ENTRIES PROVIDED:
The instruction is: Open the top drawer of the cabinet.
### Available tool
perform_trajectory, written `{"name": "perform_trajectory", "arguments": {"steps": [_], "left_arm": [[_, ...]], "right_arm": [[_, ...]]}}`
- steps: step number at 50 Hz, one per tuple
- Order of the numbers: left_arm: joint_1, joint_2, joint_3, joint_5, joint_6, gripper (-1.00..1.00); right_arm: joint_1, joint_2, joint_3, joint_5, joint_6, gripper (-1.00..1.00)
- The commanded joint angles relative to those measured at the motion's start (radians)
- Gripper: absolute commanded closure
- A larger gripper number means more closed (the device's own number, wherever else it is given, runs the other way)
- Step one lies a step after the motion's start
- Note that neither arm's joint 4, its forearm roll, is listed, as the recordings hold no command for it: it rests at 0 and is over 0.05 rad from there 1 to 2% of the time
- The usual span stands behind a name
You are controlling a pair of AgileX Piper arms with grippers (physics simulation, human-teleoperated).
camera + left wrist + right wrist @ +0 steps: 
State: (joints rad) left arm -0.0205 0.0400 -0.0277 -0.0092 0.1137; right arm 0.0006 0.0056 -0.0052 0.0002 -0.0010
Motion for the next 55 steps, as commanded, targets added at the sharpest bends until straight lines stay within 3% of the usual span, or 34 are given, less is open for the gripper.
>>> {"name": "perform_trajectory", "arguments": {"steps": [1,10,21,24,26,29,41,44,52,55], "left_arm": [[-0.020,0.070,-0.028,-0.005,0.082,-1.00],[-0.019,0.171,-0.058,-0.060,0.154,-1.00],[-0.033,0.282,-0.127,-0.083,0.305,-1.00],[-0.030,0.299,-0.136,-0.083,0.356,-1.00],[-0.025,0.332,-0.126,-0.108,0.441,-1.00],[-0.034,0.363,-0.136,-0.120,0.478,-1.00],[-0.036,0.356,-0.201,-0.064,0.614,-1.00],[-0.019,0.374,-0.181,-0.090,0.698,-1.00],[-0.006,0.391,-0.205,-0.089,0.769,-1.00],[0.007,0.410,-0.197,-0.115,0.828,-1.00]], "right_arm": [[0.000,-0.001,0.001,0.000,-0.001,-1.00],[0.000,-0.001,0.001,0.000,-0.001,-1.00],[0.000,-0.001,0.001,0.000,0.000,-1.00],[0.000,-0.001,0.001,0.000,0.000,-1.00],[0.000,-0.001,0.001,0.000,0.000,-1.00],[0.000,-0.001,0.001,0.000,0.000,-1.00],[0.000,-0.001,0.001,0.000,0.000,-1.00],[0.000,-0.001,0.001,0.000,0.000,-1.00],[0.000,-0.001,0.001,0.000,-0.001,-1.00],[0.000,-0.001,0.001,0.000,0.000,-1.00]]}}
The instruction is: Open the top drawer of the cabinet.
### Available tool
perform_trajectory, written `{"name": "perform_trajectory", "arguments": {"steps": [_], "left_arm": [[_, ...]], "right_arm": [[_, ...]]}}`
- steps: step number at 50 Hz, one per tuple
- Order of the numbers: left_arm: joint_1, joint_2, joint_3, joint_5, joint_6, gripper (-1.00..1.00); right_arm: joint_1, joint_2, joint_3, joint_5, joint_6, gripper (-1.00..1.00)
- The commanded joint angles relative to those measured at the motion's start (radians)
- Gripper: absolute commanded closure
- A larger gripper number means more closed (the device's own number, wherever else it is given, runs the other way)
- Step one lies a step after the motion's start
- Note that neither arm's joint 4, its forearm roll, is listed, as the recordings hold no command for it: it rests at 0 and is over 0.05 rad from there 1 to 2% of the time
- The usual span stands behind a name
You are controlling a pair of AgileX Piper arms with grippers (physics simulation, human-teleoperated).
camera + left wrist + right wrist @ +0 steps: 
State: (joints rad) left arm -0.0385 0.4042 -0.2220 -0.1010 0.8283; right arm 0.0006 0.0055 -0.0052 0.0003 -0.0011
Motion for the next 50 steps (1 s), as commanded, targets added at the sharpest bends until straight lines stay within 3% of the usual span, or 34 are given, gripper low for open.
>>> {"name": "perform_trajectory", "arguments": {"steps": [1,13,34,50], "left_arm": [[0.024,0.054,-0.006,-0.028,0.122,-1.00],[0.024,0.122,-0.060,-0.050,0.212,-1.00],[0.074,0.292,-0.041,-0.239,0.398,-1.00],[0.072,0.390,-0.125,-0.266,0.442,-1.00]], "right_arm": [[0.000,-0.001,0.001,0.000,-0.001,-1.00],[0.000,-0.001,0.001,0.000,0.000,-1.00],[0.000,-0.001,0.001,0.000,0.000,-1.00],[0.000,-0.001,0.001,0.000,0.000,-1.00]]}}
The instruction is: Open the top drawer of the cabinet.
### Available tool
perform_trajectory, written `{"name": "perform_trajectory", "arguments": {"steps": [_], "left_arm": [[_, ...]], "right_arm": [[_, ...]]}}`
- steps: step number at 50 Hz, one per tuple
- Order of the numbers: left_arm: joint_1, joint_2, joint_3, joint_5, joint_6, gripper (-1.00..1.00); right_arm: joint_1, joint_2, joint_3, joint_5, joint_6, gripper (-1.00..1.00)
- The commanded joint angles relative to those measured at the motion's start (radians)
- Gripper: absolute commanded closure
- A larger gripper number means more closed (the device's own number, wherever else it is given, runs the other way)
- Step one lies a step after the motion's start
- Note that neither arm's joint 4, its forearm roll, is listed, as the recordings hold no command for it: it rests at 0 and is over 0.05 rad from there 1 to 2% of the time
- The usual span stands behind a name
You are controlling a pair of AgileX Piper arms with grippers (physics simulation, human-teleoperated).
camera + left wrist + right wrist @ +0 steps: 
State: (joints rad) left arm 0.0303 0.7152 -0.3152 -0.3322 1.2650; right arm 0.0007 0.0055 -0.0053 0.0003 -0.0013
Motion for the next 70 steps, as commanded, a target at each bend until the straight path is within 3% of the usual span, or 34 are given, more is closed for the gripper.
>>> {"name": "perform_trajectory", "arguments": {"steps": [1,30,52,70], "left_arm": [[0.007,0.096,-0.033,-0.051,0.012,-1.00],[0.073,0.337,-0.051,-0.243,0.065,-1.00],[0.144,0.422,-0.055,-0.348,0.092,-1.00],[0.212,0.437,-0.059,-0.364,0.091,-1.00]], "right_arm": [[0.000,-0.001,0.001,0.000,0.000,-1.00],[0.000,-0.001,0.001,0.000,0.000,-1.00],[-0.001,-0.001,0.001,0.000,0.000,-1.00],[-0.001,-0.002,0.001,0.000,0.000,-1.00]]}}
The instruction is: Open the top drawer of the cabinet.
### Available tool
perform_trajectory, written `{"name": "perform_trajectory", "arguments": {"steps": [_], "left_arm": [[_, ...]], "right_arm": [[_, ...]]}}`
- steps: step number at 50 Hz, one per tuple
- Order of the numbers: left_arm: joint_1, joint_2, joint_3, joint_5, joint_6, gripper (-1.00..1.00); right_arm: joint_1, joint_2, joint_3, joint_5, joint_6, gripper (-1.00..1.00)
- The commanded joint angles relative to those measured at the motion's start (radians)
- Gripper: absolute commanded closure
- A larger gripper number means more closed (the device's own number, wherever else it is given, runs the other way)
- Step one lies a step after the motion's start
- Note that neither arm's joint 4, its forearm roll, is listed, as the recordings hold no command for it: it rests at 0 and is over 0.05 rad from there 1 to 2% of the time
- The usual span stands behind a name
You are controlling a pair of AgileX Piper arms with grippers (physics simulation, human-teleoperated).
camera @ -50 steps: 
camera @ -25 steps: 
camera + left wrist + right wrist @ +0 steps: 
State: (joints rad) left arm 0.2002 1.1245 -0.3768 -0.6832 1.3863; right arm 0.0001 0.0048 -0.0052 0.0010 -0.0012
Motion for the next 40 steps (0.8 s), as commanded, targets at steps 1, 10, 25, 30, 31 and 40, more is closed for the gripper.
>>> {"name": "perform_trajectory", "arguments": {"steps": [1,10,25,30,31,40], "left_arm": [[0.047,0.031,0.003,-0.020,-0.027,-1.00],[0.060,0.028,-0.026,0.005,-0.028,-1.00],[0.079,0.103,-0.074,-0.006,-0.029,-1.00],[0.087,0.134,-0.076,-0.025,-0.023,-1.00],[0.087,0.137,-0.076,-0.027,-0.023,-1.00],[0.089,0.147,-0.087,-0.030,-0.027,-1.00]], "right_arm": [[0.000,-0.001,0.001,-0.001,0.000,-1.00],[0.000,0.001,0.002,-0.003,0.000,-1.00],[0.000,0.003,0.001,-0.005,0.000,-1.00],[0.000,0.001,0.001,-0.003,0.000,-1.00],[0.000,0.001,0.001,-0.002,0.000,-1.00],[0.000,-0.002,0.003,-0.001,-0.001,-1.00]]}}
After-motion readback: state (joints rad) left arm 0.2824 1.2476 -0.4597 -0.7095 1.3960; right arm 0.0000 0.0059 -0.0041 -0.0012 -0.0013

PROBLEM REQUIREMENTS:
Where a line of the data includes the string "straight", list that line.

EXERCISE RESPONSE:
Motion for the next 55 steps, as commanded, targets added at the sharpest bends until straight lines stay within 3% of the usual span, or 34 are given, less is open for the gripper.
Motion for the next 50 steps (1 s), as commanded, targets added at the sharpest bends until straight lines stay within 3% of the usual span, or 34 are given, gripper low for open.
Motion for the next 70 steps, as commanded, a target at each bend until the straight path is within 3% of the usual span, or 34 are given, more is closed for the gripper.

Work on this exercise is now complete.